Building a great team is nearly always the key difference between the success or failure of a business. Each person we hire contributes not only to the development of the product but also to the productivity of the team and overall company culture. When we make a bad hiring decision, we affect not only the product but also the team, the company’s culture, and the potential success of the business. This is especially dangerous when hiring mistakes happen at a time when the company is still young, and its culture is loosely defined.

But what is a bad hiring decision?

Most people agree that a bad hire is someone unable to mesh well with the team or one who doesn’t embrace the company’s values and culture – aka someone with underdeveloped soft skills. Whether it’s a lack of technical skill, inability to learn, or a personality incompatibility, these people just don’t work out – and end up costing us a lot of money. Yet more often than not, bad hires aren’t people who lack technical skills. This is because technical skills are relatively simple to test for, and are often the basis of the entire interview for most companies.
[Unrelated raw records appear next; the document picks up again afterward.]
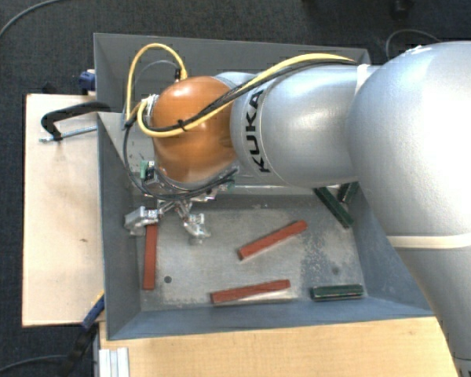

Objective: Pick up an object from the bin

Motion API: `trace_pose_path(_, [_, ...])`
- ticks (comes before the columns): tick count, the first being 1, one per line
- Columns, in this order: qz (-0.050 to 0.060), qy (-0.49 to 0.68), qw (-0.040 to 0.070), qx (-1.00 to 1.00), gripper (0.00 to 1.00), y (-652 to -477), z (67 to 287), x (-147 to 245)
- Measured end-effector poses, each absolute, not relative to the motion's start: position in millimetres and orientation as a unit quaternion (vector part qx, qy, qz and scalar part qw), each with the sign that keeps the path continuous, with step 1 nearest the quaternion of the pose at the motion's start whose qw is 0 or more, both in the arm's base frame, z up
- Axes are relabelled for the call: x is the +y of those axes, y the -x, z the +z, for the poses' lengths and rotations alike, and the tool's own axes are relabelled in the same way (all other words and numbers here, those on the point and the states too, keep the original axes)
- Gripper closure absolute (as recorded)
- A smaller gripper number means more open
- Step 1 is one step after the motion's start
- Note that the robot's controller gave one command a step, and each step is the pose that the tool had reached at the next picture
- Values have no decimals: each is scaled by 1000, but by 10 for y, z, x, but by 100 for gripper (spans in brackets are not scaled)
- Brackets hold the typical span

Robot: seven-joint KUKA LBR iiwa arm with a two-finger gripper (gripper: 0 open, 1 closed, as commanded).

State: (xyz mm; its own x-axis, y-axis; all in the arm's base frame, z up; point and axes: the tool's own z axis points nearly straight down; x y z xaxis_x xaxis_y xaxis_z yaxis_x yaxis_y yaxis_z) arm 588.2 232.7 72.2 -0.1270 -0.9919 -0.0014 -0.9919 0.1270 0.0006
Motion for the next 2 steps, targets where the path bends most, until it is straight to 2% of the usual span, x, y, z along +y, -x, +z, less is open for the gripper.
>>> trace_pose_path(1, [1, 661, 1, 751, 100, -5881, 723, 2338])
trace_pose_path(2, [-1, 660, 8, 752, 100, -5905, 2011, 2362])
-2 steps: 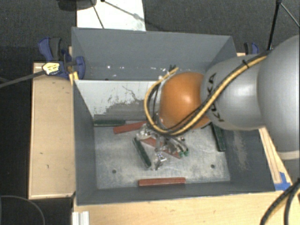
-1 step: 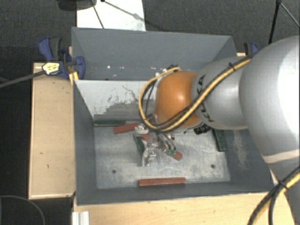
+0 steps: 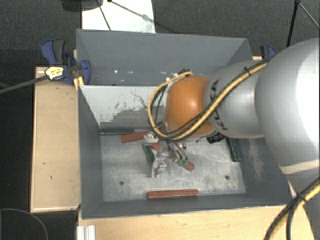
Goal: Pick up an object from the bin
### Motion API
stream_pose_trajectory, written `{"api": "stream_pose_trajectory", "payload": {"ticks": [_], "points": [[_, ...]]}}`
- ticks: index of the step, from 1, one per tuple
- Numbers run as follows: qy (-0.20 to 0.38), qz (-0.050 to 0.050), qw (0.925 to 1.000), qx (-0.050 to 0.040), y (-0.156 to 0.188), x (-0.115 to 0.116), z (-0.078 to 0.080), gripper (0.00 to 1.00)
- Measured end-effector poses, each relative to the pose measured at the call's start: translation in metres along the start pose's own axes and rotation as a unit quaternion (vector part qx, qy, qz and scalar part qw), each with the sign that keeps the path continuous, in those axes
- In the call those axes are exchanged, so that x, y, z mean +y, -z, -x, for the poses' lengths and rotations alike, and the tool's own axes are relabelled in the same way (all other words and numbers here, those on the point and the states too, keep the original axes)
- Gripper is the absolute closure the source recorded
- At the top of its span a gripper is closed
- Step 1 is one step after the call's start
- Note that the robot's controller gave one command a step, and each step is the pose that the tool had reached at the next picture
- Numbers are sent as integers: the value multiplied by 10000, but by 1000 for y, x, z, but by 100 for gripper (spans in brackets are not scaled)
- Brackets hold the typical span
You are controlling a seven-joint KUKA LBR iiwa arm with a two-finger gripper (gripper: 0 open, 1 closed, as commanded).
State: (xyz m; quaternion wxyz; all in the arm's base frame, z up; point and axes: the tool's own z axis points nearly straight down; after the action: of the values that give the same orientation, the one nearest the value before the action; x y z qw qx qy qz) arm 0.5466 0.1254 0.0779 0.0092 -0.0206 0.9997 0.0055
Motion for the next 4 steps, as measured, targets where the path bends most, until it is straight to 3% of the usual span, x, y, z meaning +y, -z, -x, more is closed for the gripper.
{"api": "stream_pose_trajectory", "payload": {"ticks": [1,2,3,4], "points": [[-139,-49,9998,100,45,-5,-7,100],[146,-53,9998,104,114,-2,-6,100],[359,-49,9993,119,34,14,-3,0],[344,-43,9994,83,38,14,-1,0]]}}
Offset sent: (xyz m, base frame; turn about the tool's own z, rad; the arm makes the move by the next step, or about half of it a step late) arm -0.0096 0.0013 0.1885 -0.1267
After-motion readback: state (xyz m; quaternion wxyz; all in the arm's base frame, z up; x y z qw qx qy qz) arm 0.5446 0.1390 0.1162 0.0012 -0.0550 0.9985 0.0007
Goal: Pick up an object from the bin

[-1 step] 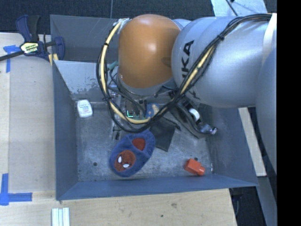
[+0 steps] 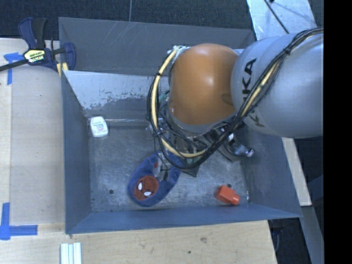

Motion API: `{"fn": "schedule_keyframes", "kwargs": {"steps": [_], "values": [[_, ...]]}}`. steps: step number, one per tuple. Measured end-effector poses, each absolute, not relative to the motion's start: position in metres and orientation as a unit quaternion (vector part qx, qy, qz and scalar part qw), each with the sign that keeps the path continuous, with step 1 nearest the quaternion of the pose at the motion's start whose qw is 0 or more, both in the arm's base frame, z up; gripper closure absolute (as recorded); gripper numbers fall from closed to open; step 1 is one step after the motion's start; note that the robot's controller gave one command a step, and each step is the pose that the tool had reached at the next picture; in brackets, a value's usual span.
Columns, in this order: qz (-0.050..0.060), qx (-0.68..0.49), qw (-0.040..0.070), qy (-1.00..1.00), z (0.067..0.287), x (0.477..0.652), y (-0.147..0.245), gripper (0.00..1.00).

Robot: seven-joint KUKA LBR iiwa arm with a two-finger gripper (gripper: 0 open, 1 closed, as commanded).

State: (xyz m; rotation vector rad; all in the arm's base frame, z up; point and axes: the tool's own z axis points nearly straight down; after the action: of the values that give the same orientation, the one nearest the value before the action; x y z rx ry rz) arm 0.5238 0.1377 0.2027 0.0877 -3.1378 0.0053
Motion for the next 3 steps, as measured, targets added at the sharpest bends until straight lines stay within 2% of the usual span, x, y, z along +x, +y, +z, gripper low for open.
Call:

Instead of simply hiring for technical skills, industrial/organizational psychologist Steven Jarrett emphasizes the idea of hiring for personality/cultural fit. He talks about the importance of using I/O psychology in the hiring process to identify someone’s aptitude for learning and fitting in with a certain position. He recounts a military example that shows the little weight technical skills hold in hiring the “right fit”:

U.S. military began applying I/O psychology concepts during WWI, providing more early visibility to the field.  During WWI the U.S. government wanted a way to place individuals into the right type of military career or military path.  A group of psychologists worked with the army to develop two tests:  the Army Alpha and the Army Beta.  These tests were used to identify an individual’s aptitude toward specific military roles.  Over time businesses started to understand that the same principles may be applied to help identify and select better employees.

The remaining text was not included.